Sicurezza sul lavoro, al via la piattaforma per la consultazione libera di oltre 60 norme UNI

L’accordo triennale tra gli enti prevede indennizzi forfettari tramite l'INAIL per garantire la gratuità e il rispetto dei diritti d'autore a RSPP, RLS e datori di lavoro


È attiva dal 28 aprile 2026 la piattaforma online che permette la libera consultazione delle norme tecniche UNI relative alla salute e alla sicurezza nei luoghi di lavoro. 

L'attivazione del servizio discende direttamente dalla stipula di una convenzione triennale sottoscritta dal Ministero del Lavoro e delle Politiche Sociali, dall'INAIL e dall'UNI (Ente Italiano di Normazione).

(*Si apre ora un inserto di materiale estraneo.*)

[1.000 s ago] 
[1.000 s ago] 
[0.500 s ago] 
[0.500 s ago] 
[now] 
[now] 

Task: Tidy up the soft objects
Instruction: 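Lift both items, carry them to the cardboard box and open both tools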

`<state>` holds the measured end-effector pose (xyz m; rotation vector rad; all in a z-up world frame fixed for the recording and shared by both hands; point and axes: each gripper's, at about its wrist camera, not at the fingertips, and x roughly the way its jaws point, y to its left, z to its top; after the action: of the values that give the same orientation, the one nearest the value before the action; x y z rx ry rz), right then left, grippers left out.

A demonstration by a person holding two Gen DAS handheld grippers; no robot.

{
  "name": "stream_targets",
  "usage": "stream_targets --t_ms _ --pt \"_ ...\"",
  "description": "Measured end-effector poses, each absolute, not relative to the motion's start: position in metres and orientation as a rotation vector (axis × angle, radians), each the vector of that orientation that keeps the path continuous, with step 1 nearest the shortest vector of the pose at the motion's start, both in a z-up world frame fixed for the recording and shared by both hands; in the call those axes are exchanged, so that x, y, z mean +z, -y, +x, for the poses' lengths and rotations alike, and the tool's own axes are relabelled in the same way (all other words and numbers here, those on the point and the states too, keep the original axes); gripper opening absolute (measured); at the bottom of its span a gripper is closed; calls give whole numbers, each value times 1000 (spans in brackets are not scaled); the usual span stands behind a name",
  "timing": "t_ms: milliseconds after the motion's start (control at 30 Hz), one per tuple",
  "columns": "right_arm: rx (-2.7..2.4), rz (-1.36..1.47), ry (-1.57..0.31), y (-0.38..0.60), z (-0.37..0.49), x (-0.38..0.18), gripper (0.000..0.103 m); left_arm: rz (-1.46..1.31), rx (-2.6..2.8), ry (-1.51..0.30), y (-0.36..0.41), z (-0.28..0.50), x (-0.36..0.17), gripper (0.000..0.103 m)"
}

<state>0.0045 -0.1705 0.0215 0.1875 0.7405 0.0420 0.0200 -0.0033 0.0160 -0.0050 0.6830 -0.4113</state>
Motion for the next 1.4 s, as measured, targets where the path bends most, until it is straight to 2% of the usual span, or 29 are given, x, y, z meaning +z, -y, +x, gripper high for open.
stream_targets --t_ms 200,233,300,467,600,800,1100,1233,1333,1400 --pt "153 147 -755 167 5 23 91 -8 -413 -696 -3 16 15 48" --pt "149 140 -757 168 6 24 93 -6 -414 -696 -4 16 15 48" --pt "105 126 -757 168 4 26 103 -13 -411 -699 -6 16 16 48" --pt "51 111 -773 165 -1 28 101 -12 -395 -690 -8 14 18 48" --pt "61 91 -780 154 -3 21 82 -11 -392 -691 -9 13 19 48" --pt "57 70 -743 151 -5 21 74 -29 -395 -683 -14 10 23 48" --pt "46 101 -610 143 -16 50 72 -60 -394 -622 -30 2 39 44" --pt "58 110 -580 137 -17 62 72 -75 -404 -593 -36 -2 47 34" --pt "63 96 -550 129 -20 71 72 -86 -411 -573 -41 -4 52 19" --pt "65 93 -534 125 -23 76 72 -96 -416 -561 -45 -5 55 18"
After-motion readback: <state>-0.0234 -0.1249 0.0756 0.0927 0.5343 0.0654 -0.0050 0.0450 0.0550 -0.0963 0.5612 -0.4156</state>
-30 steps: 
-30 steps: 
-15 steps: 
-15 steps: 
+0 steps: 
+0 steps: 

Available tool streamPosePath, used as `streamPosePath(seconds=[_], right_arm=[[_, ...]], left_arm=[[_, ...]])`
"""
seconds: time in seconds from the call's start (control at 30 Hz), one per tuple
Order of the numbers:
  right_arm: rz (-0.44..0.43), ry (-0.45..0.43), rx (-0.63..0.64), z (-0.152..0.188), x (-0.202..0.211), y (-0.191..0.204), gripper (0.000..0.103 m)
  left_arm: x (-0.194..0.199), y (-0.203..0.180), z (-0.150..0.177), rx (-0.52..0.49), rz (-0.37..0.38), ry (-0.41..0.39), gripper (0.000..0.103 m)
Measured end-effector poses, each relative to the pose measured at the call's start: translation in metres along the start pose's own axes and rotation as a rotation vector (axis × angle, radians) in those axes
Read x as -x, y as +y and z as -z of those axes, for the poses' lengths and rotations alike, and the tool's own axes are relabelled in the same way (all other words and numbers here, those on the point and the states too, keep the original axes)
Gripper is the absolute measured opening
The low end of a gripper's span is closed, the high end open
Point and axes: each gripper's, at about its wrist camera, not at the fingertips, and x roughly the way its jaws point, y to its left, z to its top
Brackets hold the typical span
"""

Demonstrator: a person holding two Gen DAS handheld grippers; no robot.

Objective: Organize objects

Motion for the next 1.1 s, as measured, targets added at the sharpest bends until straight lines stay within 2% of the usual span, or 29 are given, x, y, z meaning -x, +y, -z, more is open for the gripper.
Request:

Il provvedimento mira a rimuovere le barriere economiche d'accesso alla normativa tecnica di settore, storicamente soggetta a tariffazione privatistica, al fine di estendere l'applicazione degli standard di prevenzione su tutto il territorio nazionale.




Il contesto normativo

La convenzione rappresenta l'atto attuativo di una specifica previsione legislativa: l'articolo 10 del cosiddetto "Decreto Sicurezza sul lavoro" (Decreto-Legge 31 ottobre 2025, n. 159, convertito con modificazioni dalla Legge 29 dicembre 2025, n. 198).

Tale norma ha introdotto il comma 5-ter all'articolo 30 del Testo Unico sulla salute e sicurezza sul lavoro (D.Lgs. 81/2008). 

Il nuovo disposto stabilisce che le norme tecniche citate all'interno del Testo Unico, o comunque rilevanti per la tutela dei lavoratori, debbano essere accessibili gratuitamente, demandando la copertura dei costi a carico della finanza pubblica.


Il meccanismo economico e di compensazione

Per garantire la gratuità all'utente finale senza violare le regole internazionali di copyright che vincolano i sistemi di normazione, è stato applicato il protocollo stabilito dall'ISO (International Organization for Standardization).

L'accordo prevede:

  • Un indennizzo forfettario corrisposto direttamente all'UNI per i servizi erogati e per i diritti di riproduzione.

  • La copertura finanziaria di tale compenso interamente a carico dello Stato, gestita ed erogata materialmente tramite i fondi dell'INAIL.

  • Una validità temporale della convenzione fissata in tre anni, al termine dei quali il sistema di compensazione e l'elenco delle norme accessibili saranno soggetti a verifica e potenziale rinnovo.


Ambito di applicazione: quali norme sono accessibili?

Il paniere iniziale, dettagliato nell'Allegato A della convenzione, comprende oltre 60 norme tecniche. La selezione include:

  1. Norme richiamate direttamente dal D.Lgs. 81/2008 (il cui rispetto, in determinati ambiti professionali, configura una presunzione di conformità o un obbligo di legge).

  2. Recepimenti nazionali di standard europei (CEN) e internazionali (ISO) di rilevante importanza per la gestione del rischio.

  3. Standard relativi ai sistemi di gestione della sicurezza, ai Dispositivi di Protezione Individuale (DPI), alla segnaletica, alla misurazione degli agenti fisici (come vibrazioni e rumore) e alle attrezzature di sollevamento.


Destinatari del provvedimento

La platea tecnica individuata dalla convenzione comprende tutte le figure che compongono la rete aziendale e territoriale della prevenzione, tra cui:

  • Datori di lavoro e dirigenti;

  • Responsabili e Addetti del Servizio di Prevenzione e Protezione (RSPP e ASPP);

  • Rappresentanti dei Lavoratori per la Sicurezza, sia aziendali sia territoriali (RLS e RLST);

  • Medici competenti;

  • Coordinatori per la progettazione e per l'esecuzione dei lavori (all'interno dei cantieri edili);

  • Docenti e formatori in materia di sicurezza;

  • Organismi paritetici e organi di vigilanza.


Modalità tecniche di accesso e trattamento dati

La consultazione avviene esclusivamente in modalità digitale tramite interfacce dedicate. Gli utenti possono accedere previo riconoscimento e autenticazione informatica nei seguenti modi:

  • Attraverso il portale istituzionale dell'UNI.

  • Tramite i punti di reindirizzamento e i servizi di interoperabilità predisposti sui siti istituzionali del Ministero del Lavoro e dell'INAIL.



Sotto il profilo della riservatezza, i dati di profilazione raccolti in fase di registrazione e accesso sono gestiti in conformità ai requisiti del Regolamento Generale europeo sulla Protezione dei Dati (GDPR). 

I promotori dell'iniziativa hanno specificato che tali dati verranno analizzati in forma aggregata al solo scopo di elaborare statistiche sui volumi di utilizzo e monitorare l'efficacia della convenzione nel triennio di riferimento.